Gewurztraminer is known for its profound bouquet reminiscent of lychee nuts and rose petals. The Ehrharts’ single-vineyard, Herrenweg is a tad off-dry, and is rich and expressive, both aromatically and on the palate. Not for sipping, this one needs food. Especially spicy food. You must try it with a spicy curry dish, or spicy Cajun red beans and rice.

2010 Tempranillo Dauco, Bodegas Martúe $13.98 net price, $12.58 reorder

Hailing from central Spain, this friendly Tempranillo has silky smooth tannins and rich cherry fruit. Outside Rioja, Tempranillo can show many faces, but here it shines as a versatile, charming red, reminding drinkers what makes Tempranillo just so darn delicious! Surely Paella works but so does Pollo con Arroz, Plov, or Tadig with kebabs.

2012 Malbec, Ecologica $11.98 net price, $10.78 reorder

Argentian Malbec is unquestionably a favorite for those looking for value and quality in an everyday wine. Ecologica sources only organic fruit and is Fair Trade Certified. Medium-bodied with welcoming notes of green herbs, red plum and cassis fruit, the acids and tannins hold up well to heavily-seasoned grilled meats or a quesadilla with fresh Pico de Gallo.

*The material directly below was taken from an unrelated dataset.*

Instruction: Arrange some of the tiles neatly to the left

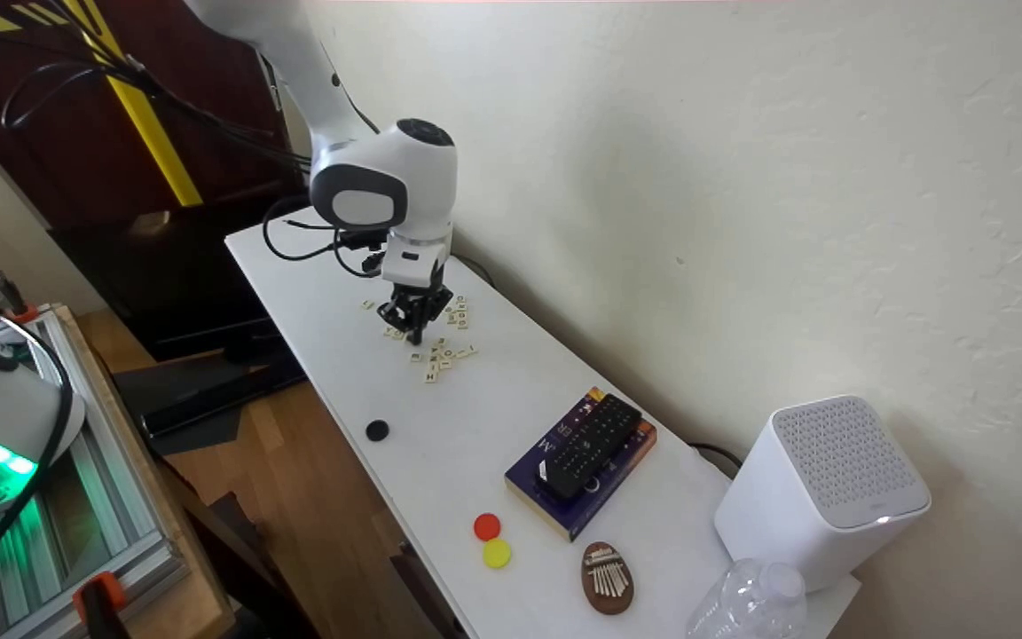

2010 Dão, Proeza $11.98 net price, $9.88 reorder

Looking for a full-bodied red that goes easy on the pocket book? Look no further than this voluptuous Portuguese red from Proeza. Loaded with big flavors courtesy of Touriga Nacional and Tinto Roriz, grapes traditionally made into Port, this dry red is grippy and broad-scaled. A lot of wine for the money! Hearty, rib-sticking meals would work best.

2010 Touraine Rouge, Domaine des Corbillières $14.99, $11.99 reorder

We’ve been working with Dominique and Véronique Barbou for two decades, their wines can magically transport us to the land of France’s most majestic chateaux. This blend of Pinot Noir, Côt (Malbec), and Cabernet Franc is marked by juicy fruit with an herbal twist. Drink it on its own or with anything you would want to pair with a cheerful red.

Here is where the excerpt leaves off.